» **DIRECTIONS**: List all lines of the data that include the string "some".

Stored items
%%
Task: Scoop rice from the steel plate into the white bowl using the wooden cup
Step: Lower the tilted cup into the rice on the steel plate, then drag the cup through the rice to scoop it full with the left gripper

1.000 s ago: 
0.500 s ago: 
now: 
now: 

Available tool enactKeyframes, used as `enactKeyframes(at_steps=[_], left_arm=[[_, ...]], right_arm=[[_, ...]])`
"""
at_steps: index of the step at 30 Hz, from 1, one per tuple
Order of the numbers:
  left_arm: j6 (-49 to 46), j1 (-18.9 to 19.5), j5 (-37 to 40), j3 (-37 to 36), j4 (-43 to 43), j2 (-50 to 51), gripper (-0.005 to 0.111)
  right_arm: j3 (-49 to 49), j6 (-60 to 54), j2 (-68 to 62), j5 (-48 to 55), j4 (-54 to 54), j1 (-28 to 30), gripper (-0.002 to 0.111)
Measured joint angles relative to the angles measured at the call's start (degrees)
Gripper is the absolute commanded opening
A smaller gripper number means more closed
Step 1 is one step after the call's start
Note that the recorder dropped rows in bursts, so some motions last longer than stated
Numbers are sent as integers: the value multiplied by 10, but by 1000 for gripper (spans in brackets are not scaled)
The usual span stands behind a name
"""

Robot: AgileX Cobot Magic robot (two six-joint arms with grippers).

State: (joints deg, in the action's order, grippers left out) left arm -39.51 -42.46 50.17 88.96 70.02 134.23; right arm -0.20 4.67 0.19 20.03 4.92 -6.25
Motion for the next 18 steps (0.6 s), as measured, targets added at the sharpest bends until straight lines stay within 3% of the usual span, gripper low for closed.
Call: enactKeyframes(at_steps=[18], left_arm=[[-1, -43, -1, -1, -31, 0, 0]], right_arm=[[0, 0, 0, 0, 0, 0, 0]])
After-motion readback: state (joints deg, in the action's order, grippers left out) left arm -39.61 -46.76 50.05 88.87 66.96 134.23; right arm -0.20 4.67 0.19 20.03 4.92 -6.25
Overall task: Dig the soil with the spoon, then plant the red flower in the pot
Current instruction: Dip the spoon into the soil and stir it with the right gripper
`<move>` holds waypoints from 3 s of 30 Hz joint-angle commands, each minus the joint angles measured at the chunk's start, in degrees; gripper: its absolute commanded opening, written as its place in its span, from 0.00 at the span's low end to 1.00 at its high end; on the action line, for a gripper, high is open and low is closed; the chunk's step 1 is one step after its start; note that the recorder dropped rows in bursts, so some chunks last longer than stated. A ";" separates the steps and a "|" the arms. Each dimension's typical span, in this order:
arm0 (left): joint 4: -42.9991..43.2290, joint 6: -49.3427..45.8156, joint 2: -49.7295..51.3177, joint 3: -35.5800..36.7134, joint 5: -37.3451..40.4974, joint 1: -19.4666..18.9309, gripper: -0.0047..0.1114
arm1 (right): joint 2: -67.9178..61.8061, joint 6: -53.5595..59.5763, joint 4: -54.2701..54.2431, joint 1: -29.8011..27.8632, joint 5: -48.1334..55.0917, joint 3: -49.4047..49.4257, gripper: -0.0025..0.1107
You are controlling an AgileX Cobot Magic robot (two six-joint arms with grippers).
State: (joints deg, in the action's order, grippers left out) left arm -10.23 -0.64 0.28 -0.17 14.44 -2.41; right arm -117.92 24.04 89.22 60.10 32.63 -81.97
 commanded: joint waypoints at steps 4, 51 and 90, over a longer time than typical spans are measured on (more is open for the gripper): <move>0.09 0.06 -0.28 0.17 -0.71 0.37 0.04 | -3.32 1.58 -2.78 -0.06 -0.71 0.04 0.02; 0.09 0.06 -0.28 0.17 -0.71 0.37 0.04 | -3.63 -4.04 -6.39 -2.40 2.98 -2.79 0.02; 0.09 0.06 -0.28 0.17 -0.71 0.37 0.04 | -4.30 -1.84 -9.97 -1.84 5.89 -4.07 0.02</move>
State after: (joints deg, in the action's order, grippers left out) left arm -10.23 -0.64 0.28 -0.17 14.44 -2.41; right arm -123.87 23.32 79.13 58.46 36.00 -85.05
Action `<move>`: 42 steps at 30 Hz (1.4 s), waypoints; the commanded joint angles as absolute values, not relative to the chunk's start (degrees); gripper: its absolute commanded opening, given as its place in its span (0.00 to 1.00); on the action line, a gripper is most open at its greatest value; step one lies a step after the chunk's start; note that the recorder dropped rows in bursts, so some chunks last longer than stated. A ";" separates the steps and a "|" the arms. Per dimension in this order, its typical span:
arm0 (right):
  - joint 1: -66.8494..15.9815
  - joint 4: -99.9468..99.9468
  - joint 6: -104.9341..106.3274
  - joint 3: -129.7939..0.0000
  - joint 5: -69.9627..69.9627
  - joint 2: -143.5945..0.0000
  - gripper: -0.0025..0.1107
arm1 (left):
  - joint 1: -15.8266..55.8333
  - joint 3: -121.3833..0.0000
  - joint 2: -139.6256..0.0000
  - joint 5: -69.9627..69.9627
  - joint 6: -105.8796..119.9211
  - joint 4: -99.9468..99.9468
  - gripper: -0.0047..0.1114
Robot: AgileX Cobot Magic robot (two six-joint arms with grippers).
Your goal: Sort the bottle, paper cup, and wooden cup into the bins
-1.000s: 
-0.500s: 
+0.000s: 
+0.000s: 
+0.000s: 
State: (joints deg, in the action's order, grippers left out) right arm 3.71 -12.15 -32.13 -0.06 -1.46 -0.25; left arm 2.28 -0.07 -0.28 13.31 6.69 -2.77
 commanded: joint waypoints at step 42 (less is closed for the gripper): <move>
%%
» **ANSWER TO THE EXERCISE**:
Note that the recorder dropped rows in bursts, so some motions last longer than stated
`<move>` holds waypoints from 3 s of 30 Hz joint-angle commands, each minus the joint angles measured at the chunk's start, in degrees; gripper: its absolute commanded opening, written as its place in its span, from 0.00 at the span's low end to 1.00 at its high end; on the action line, for a gripper, high is open and low is closed; the chunk's step 1 is one step after its start; note that the recorder dropped rows in bursts, so some chunks last longer than stated. A ";" separates the steps and a "|" the arms. Each dimension's typical span, in this order:
Action `<move>`: 42 steps at 30 Hz (1.4 s), waypoints; the commanded joint angles as absolute values, not relative to the chunk's start (degrees); gripper: its absolute commanded opening, given as its place in its span (0.00 to 1.00); on the action line, a gripper is most open at its greatest value; step one lies a step after the chunk's start; note that the recorder dropped rows in bursts, so some chunks last longer than stated. A ";" separates the steps and a "|" the arms. Per dimension in this order, its typical span:

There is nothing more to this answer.